Required work:
Give the lines below again exactly, starting with the line that holds "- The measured" and going on through the line that holds "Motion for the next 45".

[Records from a dataset]
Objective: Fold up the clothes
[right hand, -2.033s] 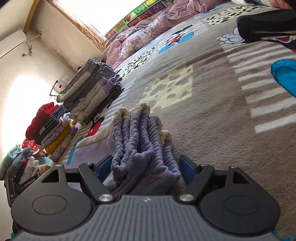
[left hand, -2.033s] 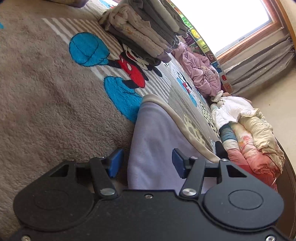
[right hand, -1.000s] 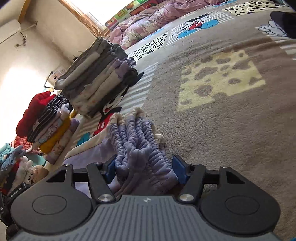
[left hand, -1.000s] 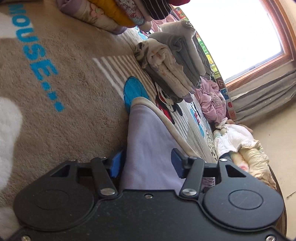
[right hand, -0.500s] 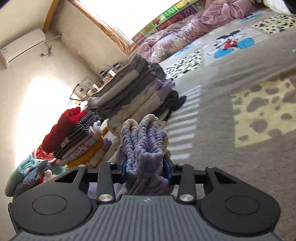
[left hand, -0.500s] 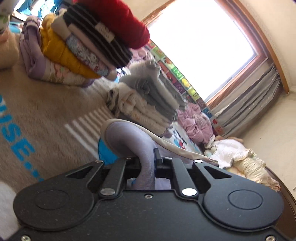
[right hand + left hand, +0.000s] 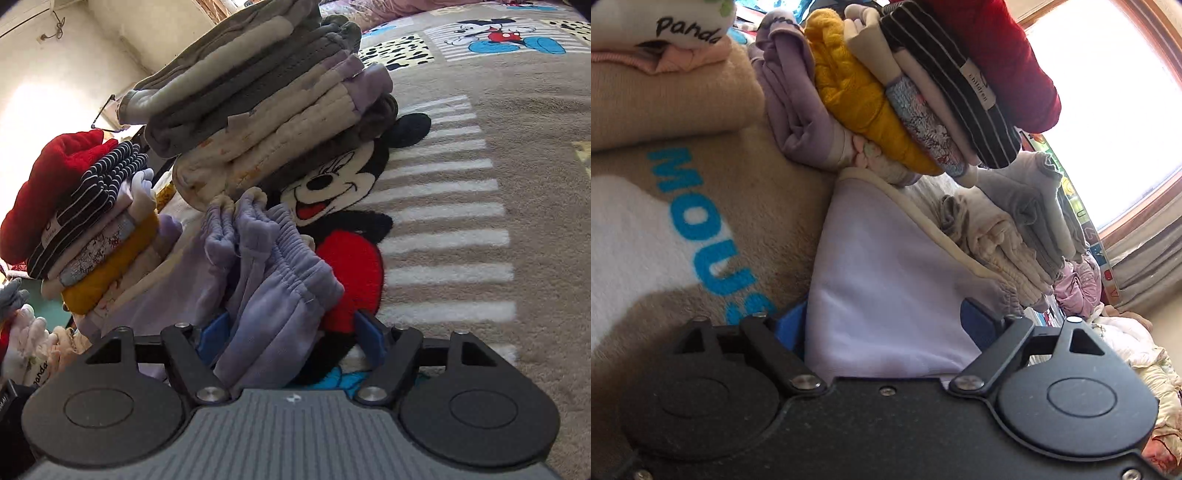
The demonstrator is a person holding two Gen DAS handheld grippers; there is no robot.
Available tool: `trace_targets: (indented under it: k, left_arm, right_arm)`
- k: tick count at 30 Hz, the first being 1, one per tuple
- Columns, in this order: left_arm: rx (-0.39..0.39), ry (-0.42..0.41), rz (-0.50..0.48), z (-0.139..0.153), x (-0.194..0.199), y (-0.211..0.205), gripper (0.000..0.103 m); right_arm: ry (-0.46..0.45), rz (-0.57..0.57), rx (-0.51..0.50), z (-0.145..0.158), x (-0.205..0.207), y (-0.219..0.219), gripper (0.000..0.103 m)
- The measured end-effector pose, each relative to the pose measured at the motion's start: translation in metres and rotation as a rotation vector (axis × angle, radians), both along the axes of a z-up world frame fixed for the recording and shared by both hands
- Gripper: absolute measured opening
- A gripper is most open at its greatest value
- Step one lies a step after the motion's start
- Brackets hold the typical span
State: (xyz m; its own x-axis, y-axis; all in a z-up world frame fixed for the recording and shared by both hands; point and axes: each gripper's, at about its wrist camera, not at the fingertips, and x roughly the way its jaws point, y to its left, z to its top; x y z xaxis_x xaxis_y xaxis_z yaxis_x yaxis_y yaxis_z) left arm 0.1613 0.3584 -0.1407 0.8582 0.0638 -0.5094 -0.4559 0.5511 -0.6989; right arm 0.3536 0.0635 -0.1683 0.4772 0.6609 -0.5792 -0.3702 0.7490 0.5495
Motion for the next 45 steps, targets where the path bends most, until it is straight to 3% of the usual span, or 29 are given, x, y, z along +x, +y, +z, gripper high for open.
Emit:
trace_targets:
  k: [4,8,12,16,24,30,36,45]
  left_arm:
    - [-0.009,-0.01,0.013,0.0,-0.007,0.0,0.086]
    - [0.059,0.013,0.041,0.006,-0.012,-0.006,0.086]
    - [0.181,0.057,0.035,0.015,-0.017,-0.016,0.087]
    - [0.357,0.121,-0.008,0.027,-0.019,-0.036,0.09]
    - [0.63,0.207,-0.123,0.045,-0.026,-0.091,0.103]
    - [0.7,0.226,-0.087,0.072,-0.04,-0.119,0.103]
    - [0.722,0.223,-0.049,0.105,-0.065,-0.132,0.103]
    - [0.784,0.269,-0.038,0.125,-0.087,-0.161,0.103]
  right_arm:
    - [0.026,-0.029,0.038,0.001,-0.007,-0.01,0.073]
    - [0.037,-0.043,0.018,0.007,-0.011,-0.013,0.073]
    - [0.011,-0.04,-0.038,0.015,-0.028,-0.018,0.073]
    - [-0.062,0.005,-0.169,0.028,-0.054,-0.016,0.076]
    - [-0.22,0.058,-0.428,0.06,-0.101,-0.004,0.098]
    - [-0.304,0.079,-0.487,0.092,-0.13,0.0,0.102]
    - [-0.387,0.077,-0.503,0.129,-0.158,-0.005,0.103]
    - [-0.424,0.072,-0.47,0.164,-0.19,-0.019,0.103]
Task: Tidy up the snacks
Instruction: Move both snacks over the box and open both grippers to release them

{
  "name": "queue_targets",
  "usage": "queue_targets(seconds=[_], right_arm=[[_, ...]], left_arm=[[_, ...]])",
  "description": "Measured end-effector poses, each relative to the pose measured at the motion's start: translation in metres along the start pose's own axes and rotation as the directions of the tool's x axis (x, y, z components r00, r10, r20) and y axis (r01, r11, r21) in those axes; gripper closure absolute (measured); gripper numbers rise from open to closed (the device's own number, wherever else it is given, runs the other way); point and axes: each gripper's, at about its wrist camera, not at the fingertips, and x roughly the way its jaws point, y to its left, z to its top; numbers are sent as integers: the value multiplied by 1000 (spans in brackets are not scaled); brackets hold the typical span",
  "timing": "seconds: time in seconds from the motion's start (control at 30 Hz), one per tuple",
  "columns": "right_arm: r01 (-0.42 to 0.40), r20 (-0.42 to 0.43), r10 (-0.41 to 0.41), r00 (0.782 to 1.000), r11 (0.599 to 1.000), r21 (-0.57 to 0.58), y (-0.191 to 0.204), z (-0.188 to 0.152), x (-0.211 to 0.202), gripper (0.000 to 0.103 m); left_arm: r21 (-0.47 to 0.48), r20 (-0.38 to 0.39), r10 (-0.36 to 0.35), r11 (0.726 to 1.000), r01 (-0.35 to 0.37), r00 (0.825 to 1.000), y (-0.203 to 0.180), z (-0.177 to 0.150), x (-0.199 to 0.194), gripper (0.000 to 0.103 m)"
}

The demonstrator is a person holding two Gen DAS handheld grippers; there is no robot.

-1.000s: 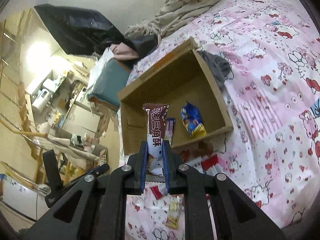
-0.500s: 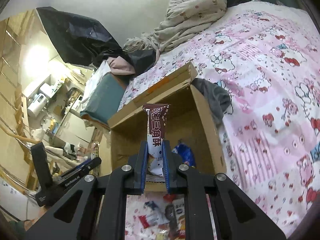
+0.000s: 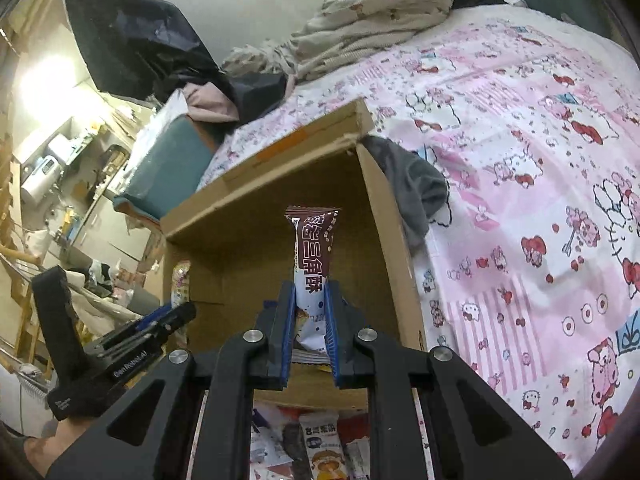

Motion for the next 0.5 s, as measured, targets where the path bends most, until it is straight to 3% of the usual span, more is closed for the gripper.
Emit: queue_targets(seconds=[0.5], right_arm=[[23,-24,-24,999,998,-52,12,-2,8,84]], left_arm=[[-14,25,5,1000,-4,1000,7,7,-5,80]])
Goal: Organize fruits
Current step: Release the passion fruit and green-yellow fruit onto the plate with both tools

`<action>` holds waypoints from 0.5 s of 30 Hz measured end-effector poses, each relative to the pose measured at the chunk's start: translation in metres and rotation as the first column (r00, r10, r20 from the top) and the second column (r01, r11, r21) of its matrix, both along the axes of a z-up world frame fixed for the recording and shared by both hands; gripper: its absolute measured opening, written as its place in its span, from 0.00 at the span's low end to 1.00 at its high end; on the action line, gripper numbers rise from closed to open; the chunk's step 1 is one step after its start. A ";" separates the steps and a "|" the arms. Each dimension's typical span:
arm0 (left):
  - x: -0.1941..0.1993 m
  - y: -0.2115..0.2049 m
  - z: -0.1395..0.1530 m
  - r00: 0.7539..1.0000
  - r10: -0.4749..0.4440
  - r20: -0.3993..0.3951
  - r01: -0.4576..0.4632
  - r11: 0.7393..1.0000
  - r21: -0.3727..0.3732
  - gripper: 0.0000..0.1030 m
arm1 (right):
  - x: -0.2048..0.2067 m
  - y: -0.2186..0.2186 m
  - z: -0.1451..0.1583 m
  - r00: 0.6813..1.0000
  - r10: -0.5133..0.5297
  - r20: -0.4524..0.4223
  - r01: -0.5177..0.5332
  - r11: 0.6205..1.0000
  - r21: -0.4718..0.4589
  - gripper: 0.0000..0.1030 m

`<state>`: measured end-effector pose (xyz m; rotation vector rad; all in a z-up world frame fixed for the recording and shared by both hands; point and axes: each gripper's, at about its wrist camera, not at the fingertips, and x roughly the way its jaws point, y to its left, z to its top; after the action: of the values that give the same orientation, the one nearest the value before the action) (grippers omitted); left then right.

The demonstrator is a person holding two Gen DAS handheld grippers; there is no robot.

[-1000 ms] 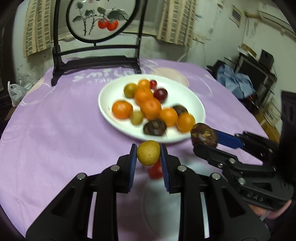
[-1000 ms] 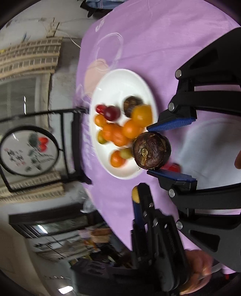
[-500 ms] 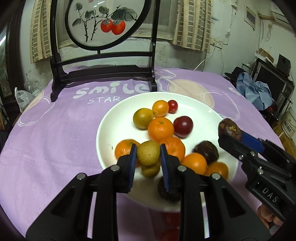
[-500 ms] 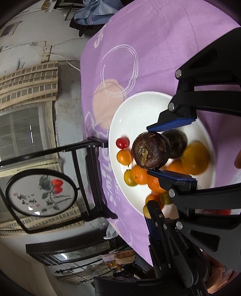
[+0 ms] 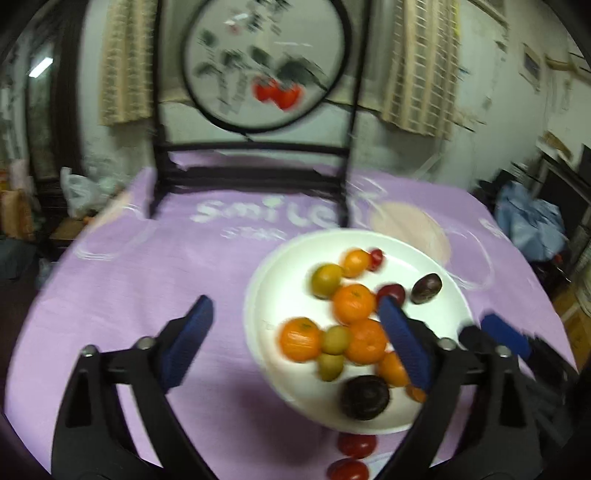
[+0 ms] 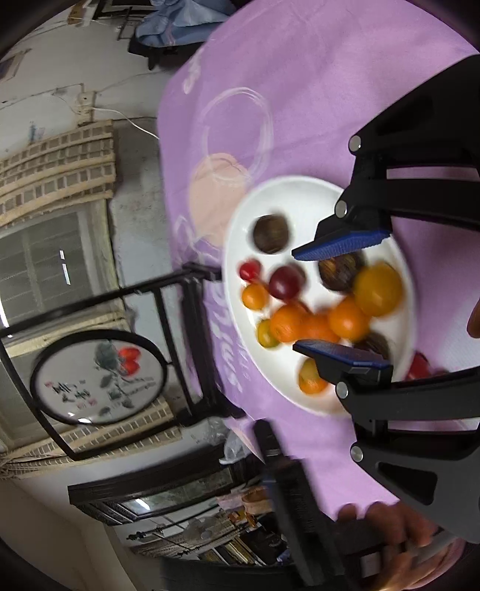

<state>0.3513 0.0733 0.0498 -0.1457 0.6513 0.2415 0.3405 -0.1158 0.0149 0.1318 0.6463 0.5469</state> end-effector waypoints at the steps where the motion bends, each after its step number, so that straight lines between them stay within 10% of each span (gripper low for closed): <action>1: -0.005 0.001 0.006 1.000 0.010 0.010 -0.010 1.000 0.026 0.93 | -0.009 0.004 -0.003 0.999 0.022 -0.032 -0.022 1.000 0.001 0.43; 5: -0.025 0.006 0.021 0.997 0.070 0.026 -0.072 0.992 0.105 0.96 | -0.036 0.022 -0.015 0.989 0.108 -0.101 -0.110 0.994 -0.013 0.43; 15: -0.084 0.039 -0.029 0.989 0.131 -0.069 -0.134 0.991 -0.028 0.97 | -0.073 0.074 -0.050 0.961 0.196 -0.196 -0.231 0.957 -0.175 0.44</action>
<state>0.2676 0.1127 0.0210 -0.2135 0.7132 0.3651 0.2671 -0.0421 -0.0347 -0.0782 0.8913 0.6822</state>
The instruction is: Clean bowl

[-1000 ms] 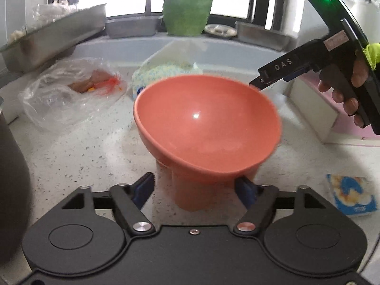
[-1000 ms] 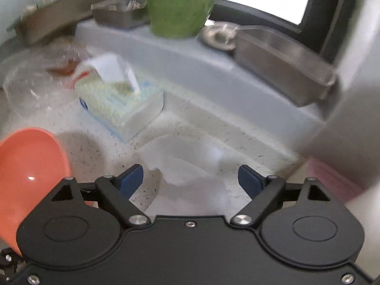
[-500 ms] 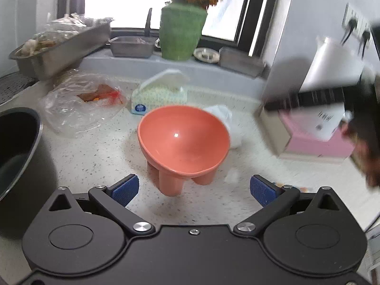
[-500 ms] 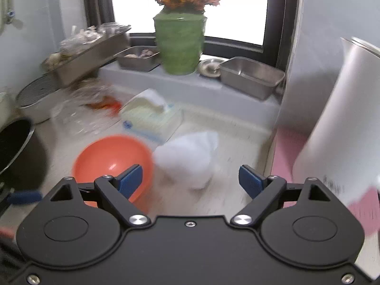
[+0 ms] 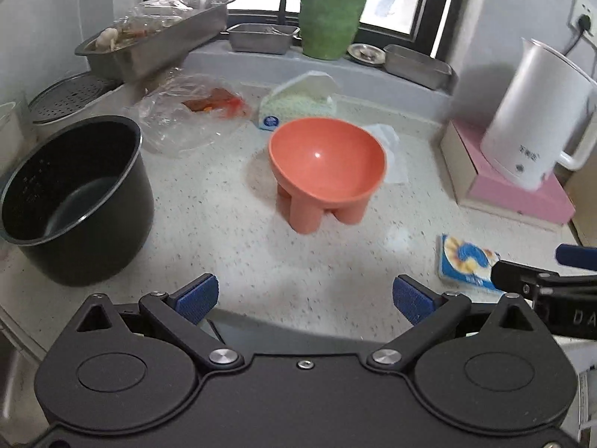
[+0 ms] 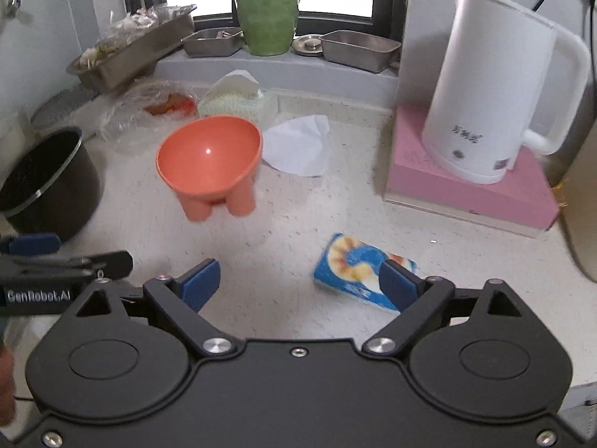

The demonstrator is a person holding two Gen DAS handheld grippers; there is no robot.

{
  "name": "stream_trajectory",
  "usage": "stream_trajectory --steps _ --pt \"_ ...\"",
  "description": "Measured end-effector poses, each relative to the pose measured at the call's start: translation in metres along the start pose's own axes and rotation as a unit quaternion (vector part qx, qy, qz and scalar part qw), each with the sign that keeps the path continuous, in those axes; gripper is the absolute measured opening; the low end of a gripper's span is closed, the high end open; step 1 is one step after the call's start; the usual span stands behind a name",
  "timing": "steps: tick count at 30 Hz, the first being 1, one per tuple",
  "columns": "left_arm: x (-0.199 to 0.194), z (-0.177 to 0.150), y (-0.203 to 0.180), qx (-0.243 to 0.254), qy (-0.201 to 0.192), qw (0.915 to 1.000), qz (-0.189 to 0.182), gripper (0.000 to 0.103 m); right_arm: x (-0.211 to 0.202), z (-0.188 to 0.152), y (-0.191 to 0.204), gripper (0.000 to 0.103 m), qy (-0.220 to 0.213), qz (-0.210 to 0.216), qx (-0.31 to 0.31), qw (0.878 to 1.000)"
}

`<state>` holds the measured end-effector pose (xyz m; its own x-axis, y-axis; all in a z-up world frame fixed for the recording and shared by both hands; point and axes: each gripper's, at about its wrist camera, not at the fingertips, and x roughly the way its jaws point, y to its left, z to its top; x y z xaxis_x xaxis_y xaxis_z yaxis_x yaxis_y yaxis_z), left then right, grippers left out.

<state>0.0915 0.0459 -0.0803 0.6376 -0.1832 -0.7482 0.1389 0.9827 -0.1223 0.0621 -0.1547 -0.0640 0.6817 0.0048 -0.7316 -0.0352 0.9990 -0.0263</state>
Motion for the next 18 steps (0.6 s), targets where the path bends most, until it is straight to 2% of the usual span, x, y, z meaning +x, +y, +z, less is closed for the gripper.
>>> stream_trajectory --steps 10,18 --pt "-0.028 -0.001 -0.022 0.015 -0.013 0.9998 0.000 0.100 -0.026 0.004 -0.009 0.096 -0.030 0.014 -0.026 0.999" --pt "-0.047 -0.005 -0.046 0.019 -0.023 0.9992 0.026 0.100 -0.032 0.012 -0.034 0.096 -0.022 0.029 0.018 0.999"
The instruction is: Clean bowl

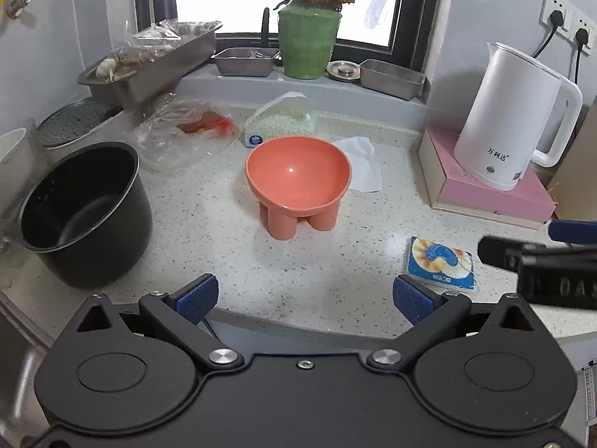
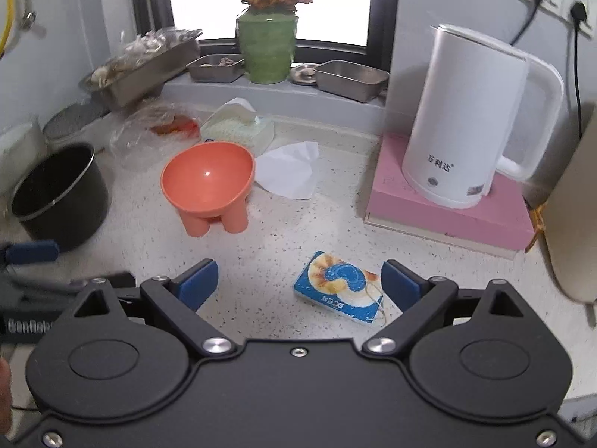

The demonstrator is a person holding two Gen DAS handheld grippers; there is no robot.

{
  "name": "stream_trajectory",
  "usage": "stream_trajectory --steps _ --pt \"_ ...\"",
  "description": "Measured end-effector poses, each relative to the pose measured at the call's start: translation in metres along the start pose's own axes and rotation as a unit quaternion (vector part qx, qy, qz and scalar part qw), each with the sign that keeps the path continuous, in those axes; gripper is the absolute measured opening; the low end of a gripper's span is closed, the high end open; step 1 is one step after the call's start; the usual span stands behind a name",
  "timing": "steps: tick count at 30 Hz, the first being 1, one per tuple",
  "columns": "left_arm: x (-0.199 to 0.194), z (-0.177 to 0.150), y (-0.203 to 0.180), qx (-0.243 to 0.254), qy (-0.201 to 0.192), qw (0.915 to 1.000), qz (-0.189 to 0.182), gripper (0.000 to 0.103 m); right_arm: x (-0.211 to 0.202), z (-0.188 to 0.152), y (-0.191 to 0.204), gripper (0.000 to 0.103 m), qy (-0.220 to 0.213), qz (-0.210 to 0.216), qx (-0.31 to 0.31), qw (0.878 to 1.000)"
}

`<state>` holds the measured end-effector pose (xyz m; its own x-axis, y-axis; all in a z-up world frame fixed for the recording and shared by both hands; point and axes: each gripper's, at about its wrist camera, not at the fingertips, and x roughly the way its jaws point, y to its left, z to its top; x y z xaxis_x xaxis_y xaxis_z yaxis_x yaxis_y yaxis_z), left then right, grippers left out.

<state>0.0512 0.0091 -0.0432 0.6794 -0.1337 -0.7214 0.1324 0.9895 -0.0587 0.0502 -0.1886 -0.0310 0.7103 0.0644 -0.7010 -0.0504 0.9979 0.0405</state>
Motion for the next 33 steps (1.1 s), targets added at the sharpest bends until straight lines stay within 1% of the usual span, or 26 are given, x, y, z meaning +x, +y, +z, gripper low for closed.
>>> stream_trajectory --steps 4,9,13,27,29,33 --pt "-0.005 0.001 -0.007 -0.005 0.004 0.9999 0.015 0.100 0.001 0.003 -0.006 0.096 0.002 0.008 -0.013 1.000" --pt "-0.009 0.004 -0.011 -0.005 0.006 0.9997 0.024 0.100 0.000 0.005 -0.012 0.097 -0.008 0.030 -0.031 0.999" --pt "-0.011 0.007 -0.011 -0.013 0.006 0.9996 0.022 0.100 0.001 0.007 -0.016 0.098 -0.007 0.042 -0.039 0.998" --pt "-0.013 0.010 -0.016 -0.009 0.003 0.9997 0.021 0.100 0.004 0.006 -0.021 0.098 0.012 0.066 -0.054 0.996" --pt "-0.014 0.009 -0.016 -0.008 0.001 0.9997 0.022 0.100 0.005 0.005 -0.020 0.098 0.015 0.068 -0.059 0.996" --pt "-0.017 0.007 -0.016 -0.010 0.000 0.9999 0.011 0.100 0.004 0.002 -0.015 0.098 0.018 0.064 -0.074 0.995"
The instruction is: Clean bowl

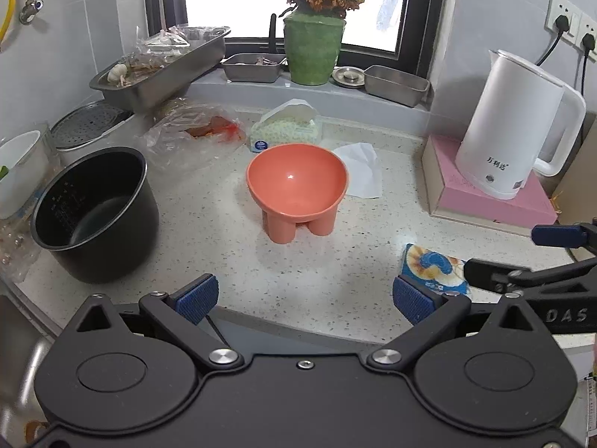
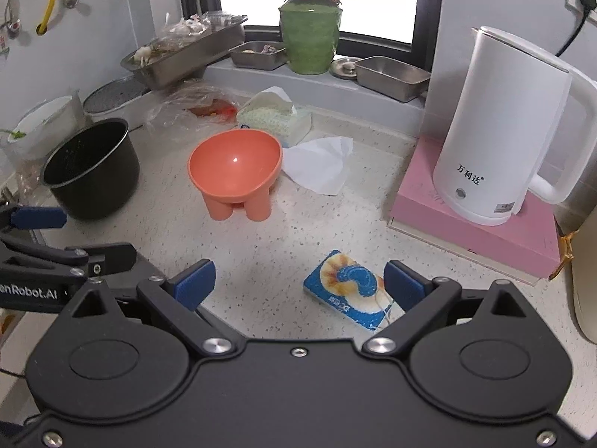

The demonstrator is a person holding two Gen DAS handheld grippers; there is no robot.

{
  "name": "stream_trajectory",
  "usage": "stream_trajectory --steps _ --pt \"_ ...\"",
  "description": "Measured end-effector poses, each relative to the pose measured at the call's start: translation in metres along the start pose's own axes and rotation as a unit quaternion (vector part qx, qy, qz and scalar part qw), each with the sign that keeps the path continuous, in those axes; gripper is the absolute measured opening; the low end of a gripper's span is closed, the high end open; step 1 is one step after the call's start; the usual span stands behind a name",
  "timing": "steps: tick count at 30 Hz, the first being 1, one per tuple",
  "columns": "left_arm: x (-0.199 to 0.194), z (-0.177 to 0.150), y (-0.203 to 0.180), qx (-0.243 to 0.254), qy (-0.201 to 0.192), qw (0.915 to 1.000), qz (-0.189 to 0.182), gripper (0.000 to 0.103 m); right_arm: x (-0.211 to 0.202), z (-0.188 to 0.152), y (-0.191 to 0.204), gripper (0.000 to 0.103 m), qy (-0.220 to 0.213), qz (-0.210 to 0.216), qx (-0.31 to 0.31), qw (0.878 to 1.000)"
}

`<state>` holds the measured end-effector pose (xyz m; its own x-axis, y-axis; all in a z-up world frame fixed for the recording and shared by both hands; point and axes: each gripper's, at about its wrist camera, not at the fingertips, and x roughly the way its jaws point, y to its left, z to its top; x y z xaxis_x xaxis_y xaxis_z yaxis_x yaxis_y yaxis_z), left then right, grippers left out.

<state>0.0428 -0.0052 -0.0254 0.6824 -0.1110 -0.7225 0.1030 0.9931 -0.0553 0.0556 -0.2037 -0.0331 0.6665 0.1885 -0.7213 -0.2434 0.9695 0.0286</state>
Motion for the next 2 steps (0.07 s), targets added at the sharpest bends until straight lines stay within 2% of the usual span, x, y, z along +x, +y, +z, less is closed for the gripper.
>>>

Finished task:
- The measured end-effector pose, each relative to the pose measured at the motion's start: translation in metres and rotation as a rotation vector (axis × angle, radians), both along the axes of a z-up world frame fixed for the recording and shared by both hands
- Gripper: absolute measured opening
- A gripper is most open at its greatest value
- Step one lies a step after the motion's start
- Brackets hold the typical span
State: (xyz m; its own x-axis, y-axis; all in a z-up world frame fixed for the recording and shared by both hands; point and axes: each gripper's, at about its wrist camera, not at the fingertips, and x roughly the way its jaws point, y to its left, z to its top; x y z xaxis_x xaxis_y xaxis_z yaxis_x yaxis_y yaxis_z) left arm 0.1613 0.3584 -0.1407 0.8582 0.0638 -0.5094 -0.4559 0.5511 -0.6989; right arm 0.3536 0.0635 -0.1683 0.4772 0.6609 -0.5792 -0.3702 0.7490 0.5495
Motion for the next 45 steps, targets where the path bends most, until it is straight to 3% of the usual span, or 29 are given, x, y, z along +x, +y, +z, gripper high for open.

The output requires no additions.